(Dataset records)
....

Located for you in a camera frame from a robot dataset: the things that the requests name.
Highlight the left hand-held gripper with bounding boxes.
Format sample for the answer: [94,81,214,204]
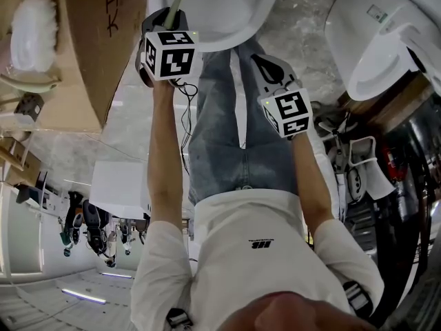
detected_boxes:
[134,8,200,88]

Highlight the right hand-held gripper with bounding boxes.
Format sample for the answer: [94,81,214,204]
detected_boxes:
[250,54,314,139]

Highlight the green toilet brush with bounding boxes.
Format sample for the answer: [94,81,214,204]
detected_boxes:
[164,0,194,30]

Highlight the white toilet with oval lid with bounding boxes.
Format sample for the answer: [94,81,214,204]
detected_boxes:
[146,0,289,53]

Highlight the person's left forearm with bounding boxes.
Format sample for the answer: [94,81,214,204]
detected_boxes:
[147,79,189,232]

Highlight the person's right forearm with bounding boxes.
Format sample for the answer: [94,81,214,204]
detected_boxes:
[291,134,335,236]

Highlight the white smart toilet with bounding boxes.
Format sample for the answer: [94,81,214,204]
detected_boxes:
[323,0,441,102]

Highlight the white fluffy brush head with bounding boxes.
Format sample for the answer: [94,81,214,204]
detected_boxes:
[10,0,59,72]

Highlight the person's blue jeans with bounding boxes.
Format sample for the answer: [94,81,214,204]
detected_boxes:
[187,34,299,206]

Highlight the large cardboard box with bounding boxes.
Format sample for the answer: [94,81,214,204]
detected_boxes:
[0,0,152,133]

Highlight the dark wooden cabinet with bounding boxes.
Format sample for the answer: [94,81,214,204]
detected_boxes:
[339,70,435,134]

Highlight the white equipment pile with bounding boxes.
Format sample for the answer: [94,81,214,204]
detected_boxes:
[315,110,397,206]

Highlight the red fire extinguisher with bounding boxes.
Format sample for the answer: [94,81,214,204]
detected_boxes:
[384,145,402,182]

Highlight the white box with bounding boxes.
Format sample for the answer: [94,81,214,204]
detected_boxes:
[88,160,152,217]

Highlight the person's white t-shirt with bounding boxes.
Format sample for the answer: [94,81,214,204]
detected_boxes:
[130,188,385,331]

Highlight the person's face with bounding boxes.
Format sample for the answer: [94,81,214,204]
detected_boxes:
[215,290,378,331]

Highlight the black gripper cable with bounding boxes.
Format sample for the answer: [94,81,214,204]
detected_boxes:
[172,77,199,175]

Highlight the black harness strap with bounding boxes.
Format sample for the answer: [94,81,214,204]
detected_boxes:
[166,308,194,331]
[342,280,375,320]

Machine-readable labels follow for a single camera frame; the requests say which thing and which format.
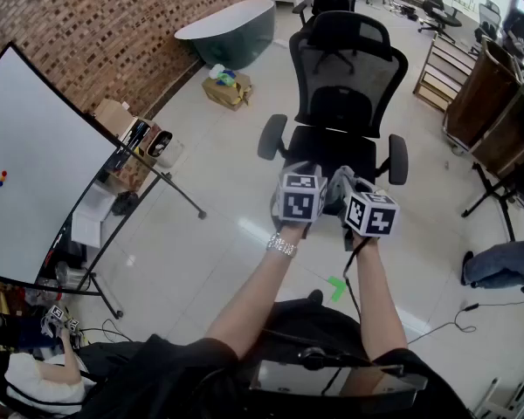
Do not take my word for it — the brown printed carton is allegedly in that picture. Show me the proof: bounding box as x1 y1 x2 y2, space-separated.
107 122 159 183

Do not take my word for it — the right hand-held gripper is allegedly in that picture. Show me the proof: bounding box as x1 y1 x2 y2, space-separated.
326 179 402 252

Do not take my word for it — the taped cardboard box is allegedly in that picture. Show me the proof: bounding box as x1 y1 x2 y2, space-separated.
201 71 254 113

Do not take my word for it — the black tripod stand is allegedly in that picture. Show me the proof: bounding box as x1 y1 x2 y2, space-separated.
459 161 524 243

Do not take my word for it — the chest-mounted glossy tablet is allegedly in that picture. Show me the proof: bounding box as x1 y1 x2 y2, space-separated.
247 358 430 406

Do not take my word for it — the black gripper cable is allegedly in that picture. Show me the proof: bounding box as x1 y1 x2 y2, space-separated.
341 236 375 322

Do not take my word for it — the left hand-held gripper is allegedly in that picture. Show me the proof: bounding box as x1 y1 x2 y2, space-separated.
270 160 329 239

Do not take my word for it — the person's left forearm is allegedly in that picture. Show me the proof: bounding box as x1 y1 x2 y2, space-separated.
203 223 309 357

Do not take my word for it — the black bag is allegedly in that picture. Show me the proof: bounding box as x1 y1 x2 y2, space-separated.
112 190 141 217

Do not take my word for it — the silver metal container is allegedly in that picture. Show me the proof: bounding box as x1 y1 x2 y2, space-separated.
53 258 87 288

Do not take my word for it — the black mesh office chair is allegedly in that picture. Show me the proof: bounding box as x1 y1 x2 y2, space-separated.
257 10 410 217

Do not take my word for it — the white waste bin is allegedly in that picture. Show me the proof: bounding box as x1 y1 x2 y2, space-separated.
145 129 186 169

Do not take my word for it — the wooden slatted shelf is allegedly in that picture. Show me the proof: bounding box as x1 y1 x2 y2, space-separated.
413 31 479 113

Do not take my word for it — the dark wooden cabinet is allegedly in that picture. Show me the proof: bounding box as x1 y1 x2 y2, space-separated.
442 35 524 181

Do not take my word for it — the dark green bathtub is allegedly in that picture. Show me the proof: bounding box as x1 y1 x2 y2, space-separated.
174 0 278 72

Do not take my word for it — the grey mesh office chair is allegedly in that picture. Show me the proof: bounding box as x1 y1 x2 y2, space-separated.
474 0 504 57

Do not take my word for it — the person's black clothing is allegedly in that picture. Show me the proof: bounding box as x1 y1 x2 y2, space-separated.
76 299 475 419

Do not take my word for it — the black printed carton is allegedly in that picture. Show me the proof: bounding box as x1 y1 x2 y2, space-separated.
116 118 152 157

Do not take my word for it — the person's right forearm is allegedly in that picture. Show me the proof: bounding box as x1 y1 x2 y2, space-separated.
350 236 410 362

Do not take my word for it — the black floor cable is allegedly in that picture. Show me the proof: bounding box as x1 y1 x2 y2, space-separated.
77 318 137 345
407 297 524 345

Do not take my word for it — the whiteboard on black stand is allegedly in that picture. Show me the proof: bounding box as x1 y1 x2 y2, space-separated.
0 40 209 321

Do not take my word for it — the silver wrist bracelet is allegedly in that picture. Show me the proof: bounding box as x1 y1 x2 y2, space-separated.
265 231 300 260

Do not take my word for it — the flat cardboard with striped tape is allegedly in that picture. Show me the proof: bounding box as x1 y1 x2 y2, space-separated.
93 98 134 140

....

> _Exercise directions_:
Using the records above, output their complete text exactly, minus any images.

> _Result below_:
Located for you in a camera frame from a robot dataset: the things that the requests name.
Highlight the left hand-held gripper with bounding boxes.
Format sample for the answer: [94,81,214,204]
detected_boxes:
[134,8,200,88]

Highlight the right hand-held gripper with bounding boxes.
Format sample for the answer: [94,81,214,204]
detected_boxes:
[250,54,314,139]

Highlight the green toilet brush with bounding boxes.
Format sample for the answer: [94,81,214,204]
detected_boxes:
[164,0,194,30]

Highlight the white toilet with oval lid with bounding boxes.
Format sample for the answer: [94,81,214,204]
detected_boxes:
[146,0,289,53]

Highlight the person's left forearm with bounding boxes.
Format sample for the answer: [94,81,214,204]
detected_boxes:
[147,79,189,232]

Highlight the person's right forearm with bounding boxes.
Format sample for the answer: [94,81,214,204]
detected_boxes:
[291,134,335,236]

Highlight the white smart toilet with bounding boxes.
Format sample for the answer: [94,81,214,204]
detected_boxes:
[323,0,441,102]

Highlight the white fluffy brush head with bounding boxes.
Format sample for the answer: [94,81,214,204]
detected_boxes:
[10,0,59,72]

Highlight the person's blue jeans with bounding boxes.
Format sample for the answer: [94,81,214,204]
detected_boxes:
[187,34,299,206]

Highlight the large cardboard box with bounding boxes.
Format sample for the answer: [94,81,214,204]
detected_boxes:
[0,0,152,133]

Highlight the dark wooden cabinet with bounding boxes.
Format sample for the answer: [94,81,214,204]
detected_boxes:
[339,70,435,134]

Highlight the white equipment pile with bounding boxes.
Format sample for the answer: [94,81,214,204]
detected_boxes:
[315,110,397,206]

Highlight the red fire extinguisher with bounding boxes.
Format sample for the answer: [94,81,214,204]
detected_boxes:
[384,145,402,182]

Highlight the white box with bounding boxes.
Format sample for the answer: [94,81,214,204]
detected_boxes:
[88,160,152,217]

Highlight the person's white t-shirt with bounding boxes.
Format sample for the answer: [94,81,214,204]
detected_boxes:
[130,188,385,331]

Highlight the person's face with bounding boxes.
Format sample for the answer: [94,81,214,204]
detected_boxes:
[215,290,378,331]

Highlight the black gripper cable with bounding boxes.
Format sample for the answer: [94,81,214,204]
detected_boxes:
[172,77,199,175]

Highlight the black harness strap with bounding boxes.
Format sample for the answer: [94,81,214,204]
detected_boxes:
[166,308,194,331]
[342,280,375,320]

Machine-readable labels follow for a single camera frame; the requests say which thing and which format.
Do not take my word for it — the brown printed carton is allegedly in that picture. Show me the proof: bounding box as x1 y1 x2 y2, space-separated.
107 122 159 183

Do not take my word for it — the right hand-held gripper is allegedly in that picture. Show me the proof: bounding box as x1 y1 x2 y2, space-separated.
326 179 402 252

Do not take my word for it — the taped cardboard box is allegedly in that picture. Show me the proof: bounding box as x1 y1 x2 y2, space-separated.
201 71 254 113

Do not take my word for it — the black tripod stand is allegedly in that picture. Show me the proof: bounding box as x1 y1 x2 y2, space-separated.
459 161 524 243

Do not take my word for it — the chest-mounted glossy tablet is allegedly in that picture. Show me the proof: bounding box as x1 y1 x2 y2, space-separated.
247 358 430 406

Do not take my word for it — the black gripper cable is allegedly in that picture. Show me the proof: bounding box as x1 y1 x2 y2, space-separated.
341 236 375 322

Do not take my word for it — the left hand-held gripper is allegedly in that picture. Show me the proof: bounding box as x1 y1 x2 y2, space-separated.
270 160 329 239

Do not take my word for it — the person's left forearm is allegedly in that picture. Show me the proof: bounding box as x1 y1 x2 y2, space-separated.
203 223 309 357

Do not take my word for it — the black bag is allegedly in that picture. Show me the proof: bounding box as x1 y1 x2 y2, space-separated.
112 190 141 217

Do not take my word for it — the silver metal container is allegedly in that picture. Show me the proof: bounding box as x1 y1 x2 y2, space-separated.
53 258 87 288

Do not take my word for it — the black mesh office chair is allegedly in that picture. Show me the proof: bounding box as x1 y1 x2 y2, space-separated.
257 10 410 217

Do not take my word for it — the white waste bin is allegedly in that picture. Show me the proof: bounding box as x1 y1 x2 y2, space-separated.
145 129 186 169

Do not take my word for it — the wooden slatted shelf is allegedly in that picture. Show me the proof: bounding box as x1 y1 x2 y2, space-separated.
413 31 479 113

Do not take my word for it — the dark wooden cabinet is allegedly in that picture. Show me the proof: bounding box as x1 y1 x2 y2, space-separated.
442 35 524 181

Do not take my word for it — the dark green bathtub is allegedly in that picture. Show me the proof: bounding box as x1 y1 x2 y2, space-separated.
174 0 278 72

Do not take my word for it — the grey mesh office chair is allegedly in that picture. Show me the proof: bounding box as x1 y1 x2 y2, space-separated.
474 0 504 57

Do not take my word for it — the person's black clothing is allegedly in that picture. Show me the proof: bounding box as x1 y1 x2 y2, space-separated.
76 299 475 419

Do not take my word for it — the black printed carton is allegedly in that picture. Show me the proof: bounding box as x1 y1 x2 y2, space-separated.
116 118 152 157

Do not take my word for it — the person's right forearm is allegedly in that picture. Show me the proof: bounding box as x1 y1 x2 y2, space-separated.
350 236 410 362

Do not take my word for it — the black floor cable is allegedly in that picture. Show me the proof: bounding box as x1 y1 x2 y2, space-separated.
77 318 137 345
407 297 524 345

Do not take my word for it — the whiteboard on black stand is allegedly in that picture. Show me the proof: bounding box as x1 y1 x2 y2, space-separated.
0 40 209 321

Do not take my word for it — the silver wrist bracelet is allegedly in that picture. Show me the proof: bounding box as x1 y1 x2 y2, space-separated.
265 231 300 260

Do not take my word for it — the flat cardboard with striped tape is allegedly in that picture. Show me the proof: bounding box as x1 y1 x2 y2, space-separated.
93 98 134 140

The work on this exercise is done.